# Take my dog to go camping it is a right choice?



## welful (Jun 10, 2015)

I always wanted to try a camping trip, take my husky, but I fear it will not meet the outdoor environment, and fear it will be bitten by a snake, I should pay attention to details, what kind of tent for us,thank you very much


----------



## Gerry (Jan 24, 2011)

It has been my experience that dogs do very well camping. As to snake bite dogs very rarely get bitten, as is true of humans, and when they do vets can deal with it the same as humans. I am sure there have been dogs that have died from snakebite but I have never heard of any. Dogs seem to really enjoy the out doors and I would strongly encourage you to share nature with your Husky. One thing I'd like to share is I have ridden off road for forty years starting with dirt bikes, then switching to ATV's and now side by sides, always in areas where rattle snakes are common and I have never seen one!


----------



## old_guy_camping (Aug 12, 2011)

Out of all the dogs I've had, only one was bitten by a snake - a water moccasin. This didn't happen camping, it happened at home.


----------



## calwb (Feb 7, 2015)

We always take our dog with us camping and have never had a problem. Most campgrounds have a leash law of six feet so I just watch ahead and see things before he gets to them.


----------



## Bamps (Oct 3, 2015)

I had a dog die from a Mojave rattlesnake a few yrs ago. It was a small Chihuahua. It went quick but I have dogs here and a lot of rattlesnakes of many kinds and mostly the snakes are timid and the dogs run at the sound of a buzzing snake. You can get your dog "snake trained" too which is successful more often than not.
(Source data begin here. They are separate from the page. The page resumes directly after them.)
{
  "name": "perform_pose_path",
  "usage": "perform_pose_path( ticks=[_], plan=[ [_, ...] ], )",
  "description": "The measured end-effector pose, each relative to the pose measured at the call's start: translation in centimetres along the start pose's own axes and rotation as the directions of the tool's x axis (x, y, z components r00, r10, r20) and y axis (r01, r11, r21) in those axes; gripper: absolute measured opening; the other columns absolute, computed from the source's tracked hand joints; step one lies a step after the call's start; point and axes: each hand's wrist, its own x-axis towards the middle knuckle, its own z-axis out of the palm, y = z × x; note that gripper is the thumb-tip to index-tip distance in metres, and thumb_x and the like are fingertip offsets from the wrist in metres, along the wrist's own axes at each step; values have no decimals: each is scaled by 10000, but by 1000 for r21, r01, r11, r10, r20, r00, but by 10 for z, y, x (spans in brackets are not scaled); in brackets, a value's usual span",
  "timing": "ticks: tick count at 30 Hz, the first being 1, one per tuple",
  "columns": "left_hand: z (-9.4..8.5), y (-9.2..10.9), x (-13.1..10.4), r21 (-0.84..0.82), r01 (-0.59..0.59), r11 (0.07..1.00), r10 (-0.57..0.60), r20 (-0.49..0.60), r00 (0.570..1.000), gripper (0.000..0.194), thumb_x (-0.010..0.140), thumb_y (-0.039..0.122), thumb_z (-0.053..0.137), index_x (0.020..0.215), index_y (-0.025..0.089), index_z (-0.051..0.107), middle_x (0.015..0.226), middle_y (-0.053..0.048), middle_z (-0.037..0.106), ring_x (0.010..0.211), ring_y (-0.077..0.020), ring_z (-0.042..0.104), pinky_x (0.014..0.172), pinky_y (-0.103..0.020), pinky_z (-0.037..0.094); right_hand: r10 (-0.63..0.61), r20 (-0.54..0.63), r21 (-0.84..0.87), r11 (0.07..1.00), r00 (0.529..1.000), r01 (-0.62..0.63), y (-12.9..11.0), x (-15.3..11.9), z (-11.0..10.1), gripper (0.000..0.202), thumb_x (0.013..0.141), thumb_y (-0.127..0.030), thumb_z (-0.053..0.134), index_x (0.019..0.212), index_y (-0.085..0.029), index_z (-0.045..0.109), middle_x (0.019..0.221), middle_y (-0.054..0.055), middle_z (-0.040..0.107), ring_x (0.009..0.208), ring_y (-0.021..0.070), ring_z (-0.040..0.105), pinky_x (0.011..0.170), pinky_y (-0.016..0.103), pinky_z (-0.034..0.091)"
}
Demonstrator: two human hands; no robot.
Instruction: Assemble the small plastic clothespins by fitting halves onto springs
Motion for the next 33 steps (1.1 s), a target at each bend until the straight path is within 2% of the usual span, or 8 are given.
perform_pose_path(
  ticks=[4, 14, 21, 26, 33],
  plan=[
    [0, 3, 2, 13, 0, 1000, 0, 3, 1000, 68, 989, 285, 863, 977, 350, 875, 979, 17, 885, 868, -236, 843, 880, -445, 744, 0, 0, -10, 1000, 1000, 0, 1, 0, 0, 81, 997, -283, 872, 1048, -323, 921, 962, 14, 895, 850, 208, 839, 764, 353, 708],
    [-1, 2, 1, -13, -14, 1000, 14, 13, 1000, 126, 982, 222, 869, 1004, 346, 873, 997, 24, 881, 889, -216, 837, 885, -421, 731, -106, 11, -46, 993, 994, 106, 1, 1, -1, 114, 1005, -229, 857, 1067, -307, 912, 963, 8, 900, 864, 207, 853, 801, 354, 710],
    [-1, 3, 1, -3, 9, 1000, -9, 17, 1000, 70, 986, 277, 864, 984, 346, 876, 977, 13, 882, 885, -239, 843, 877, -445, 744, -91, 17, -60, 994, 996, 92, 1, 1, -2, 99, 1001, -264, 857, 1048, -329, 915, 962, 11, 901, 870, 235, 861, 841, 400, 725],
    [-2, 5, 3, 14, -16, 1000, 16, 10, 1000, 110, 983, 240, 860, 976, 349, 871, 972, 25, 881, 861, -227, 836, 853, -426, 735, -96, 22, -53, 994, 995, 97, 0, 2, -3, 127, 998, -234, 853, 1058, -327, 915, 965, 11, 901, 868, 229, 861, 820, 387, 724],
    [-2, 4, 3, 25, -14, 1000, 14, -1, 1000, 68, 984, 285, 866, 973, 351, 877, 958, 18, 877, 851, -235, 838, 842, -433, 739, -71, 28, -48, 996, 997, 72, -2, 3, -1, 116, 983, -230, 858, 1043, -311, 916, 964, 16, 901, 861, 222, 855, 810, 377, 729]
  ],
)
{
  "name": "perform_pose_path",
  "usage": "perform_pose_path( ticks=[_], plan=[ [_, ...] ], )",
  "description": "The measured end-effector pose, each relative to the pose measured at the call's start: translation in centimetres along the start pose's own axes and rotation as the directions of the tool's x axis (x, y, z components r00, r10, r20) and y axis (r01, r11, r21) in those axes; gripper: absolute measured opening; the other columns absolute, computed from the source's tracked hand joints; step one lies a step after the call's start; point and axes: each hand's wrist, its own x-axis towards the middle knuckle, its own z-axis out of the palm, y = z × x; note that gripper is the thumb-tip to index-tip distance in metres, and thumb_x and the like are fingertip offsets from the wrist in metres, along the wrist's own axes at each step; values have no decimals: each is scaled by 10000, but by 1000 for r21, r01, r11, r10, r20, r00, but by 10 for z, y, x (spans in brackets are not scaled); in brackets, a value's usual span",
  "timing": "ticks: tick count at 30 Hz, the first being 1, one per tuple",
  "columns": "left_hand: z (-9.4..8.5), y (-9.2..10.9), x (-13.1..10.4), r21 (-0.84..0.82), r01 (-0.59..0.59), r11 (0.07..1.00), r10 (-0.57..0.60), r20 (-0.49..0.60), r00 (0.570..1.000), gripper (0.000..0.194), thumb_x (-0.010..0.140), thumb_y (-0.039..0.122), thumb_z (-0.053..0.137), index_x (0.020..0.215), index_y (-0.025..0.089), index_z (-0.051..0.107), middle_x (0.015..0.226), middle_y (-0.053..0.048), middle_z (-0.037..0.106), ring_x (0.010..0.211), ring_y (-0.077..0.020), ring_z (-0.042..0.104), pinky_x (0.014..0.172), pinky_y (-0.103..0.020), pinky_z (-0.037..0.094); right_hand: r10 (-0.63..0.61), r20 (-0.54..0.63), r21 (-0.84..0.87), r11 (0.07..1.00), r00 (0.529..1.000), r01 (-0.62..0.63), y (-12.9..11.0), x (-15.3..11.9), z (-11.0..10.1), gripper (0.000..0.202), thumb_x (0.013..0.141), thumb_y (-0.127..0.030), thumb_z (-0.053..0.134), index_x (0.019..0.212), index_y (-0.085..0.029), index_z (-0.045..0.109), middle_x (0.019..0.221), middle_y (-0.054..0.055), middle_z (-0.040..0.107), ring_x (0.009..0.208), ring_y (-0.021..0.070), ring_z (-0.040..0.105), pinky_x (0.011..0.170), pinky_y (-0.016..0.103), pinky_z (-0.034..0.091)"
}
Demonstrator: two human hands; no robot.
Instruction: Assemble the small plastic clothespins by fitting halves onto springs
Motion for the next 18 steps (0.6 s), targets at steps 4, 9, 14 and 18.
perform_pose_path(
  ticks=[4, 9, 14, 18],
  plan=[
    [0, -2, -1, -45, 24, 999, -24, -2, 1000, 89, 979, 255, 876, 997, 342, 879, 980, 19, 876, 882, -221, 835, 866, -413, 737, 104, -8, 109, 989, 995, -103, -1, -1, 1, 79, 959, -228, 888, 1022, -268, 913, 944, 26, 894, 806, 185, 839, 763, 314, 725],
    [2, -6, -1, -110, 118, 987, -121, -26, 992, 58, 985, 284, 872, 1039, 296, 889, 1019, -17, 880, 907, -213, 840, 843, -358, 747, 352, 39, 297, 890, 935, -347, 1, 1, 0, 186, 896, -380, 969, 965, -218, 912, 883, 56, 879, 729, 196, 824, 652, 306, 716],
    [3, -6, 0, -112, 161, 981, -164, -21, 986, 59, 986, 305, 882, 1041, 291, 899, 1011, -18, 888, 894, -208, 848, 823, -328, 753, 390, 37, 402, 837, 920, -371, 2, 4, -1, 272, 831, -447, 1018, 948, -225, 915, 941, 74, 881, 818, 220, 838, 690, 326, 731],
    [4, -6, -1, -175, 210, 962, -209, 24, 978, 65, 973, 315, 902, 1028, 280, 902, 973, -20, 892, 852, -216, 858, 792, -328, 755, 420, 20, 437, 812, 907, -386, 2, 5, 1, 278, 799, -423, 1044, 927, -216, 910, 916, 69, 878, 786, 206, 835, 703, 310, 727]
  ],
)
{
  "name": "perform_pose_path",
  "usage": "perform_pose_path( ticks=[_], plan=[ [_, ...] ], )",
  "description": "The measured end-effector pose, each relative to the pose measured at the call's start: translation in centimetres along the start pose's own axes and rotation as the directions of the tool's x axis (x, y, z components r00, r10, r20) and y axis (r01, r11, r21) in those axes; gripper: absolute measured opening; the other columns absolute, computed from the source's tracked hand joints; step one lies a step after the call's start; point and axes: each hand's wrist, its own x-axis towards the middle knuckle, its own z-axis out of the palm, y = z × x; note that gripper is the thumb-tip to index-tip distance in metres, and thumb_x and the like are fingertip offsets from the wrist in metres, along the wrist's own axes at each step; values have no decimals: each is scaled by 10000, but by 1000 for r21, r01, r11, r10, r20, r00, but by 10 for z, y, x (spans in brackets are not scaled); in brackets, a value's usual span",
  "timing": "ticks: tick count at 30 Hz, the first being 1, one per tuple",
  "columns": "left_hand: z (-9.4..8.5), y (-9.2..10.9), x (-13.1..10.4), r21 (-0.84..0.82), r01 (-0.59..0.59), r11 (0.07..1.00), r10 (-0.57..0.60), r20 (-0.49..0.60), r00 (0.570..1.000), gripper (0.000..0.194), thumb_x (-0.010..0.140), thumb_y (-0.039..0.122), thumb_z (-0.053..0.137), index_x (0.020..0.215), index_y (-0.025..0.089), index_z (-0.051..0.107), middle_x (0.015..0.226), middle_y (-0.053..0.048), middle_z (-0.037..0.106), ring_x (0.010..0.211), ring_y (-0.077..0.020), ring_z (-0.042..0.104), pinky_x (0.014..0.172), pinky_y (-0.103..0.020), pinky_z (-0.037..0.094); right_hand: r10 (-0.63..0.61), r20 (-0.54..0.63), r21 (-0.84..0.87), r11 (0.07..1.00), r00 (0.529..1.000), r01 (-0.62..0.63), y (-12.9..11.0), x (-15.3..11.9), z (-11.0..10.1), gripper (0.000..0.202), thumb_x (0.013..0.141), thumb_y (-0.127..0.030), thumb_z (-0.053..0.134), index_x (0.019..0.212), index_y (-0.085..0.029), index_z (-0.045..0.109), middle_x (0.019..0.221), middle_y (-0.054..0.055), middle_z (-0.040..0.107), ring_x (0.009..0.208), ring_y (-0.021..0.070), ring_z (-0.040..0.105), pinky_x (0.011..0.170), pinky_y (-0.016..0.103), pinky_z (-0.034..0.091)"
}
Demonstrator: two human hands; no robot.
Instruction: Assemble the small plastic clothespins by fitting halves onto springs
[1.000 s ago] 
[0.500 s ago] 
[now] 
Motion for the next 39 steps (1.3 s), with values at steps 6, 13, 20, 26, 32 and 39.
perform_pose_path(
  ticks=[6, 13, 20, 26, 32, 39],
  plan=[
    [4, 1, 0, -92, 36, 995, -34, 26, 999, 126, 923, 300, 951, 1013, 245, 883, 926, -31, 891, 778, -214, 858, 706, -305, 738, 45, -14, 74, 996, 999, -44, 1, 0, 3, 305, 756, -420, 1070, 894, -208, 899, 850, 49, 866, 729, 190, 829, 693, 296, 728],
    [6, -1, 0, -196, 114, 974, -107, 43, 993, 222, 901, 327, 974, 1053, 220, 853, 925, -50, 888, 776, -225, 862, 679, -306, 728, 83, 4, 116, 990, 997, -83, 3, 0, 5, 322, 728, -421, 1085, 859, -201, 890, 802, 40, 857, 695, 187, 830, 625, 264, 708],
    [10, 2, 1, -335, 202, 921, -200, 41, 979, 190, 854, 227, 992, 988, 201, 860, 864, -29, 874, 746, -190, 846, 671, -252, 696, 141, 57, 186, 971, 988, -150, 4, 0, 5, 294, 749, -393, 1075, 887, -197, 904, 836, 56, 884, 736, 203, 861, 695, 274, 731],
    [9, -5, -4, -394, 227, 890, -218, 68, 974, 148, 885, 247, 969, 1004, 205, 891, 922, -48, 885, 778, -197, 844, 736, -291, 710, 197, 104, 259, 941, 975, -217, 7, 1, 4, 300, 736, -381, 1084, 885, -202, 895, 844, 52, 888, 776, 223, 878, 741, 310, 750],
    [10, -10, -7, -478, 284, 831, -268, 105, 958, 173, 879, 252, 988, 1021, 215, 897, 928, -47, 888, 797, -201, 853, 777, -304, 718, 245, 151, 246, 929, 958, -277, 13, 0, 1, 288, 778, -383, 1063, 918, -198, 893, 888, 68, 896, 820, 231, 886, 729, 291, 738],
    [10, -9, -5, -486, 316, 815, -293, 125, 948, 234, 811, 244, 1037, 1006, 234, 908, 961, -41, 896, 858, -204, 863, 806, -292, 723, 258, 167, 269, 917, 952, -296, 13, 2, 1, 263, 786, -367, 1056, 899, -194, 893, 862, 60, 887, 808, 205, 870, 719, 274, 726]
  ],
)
I would recommend a cheap dome tent at first as they pack easy and go up easy. Where you camp has a lot to do with what kind or the sleeping bag you get. If it's a cold environment the dog will keep you warm.


----------



## campmahkeenac (Oct 5, 2015)

*Article about taking Dog Camping!*

I love taking my dog camping you guys should read this article I found about taking your dog camping...I promise its not spammy its just a great read! Happy camping!!! 

Article Here- ?How To Take Your Dog Camping


----------



## daydreamer (Nov 20, 2015)

If he is potty and obedience trained not need to problem. You can recall him anytime or you use a long leash to have a better control.


----------



## ofrod36 (Dec 26, 2015)

Its good to have pets with you. And I think you should use trailers instead of tents.


----------



## wecamp04 (Jan 12, 2016)

your dog will love it


----------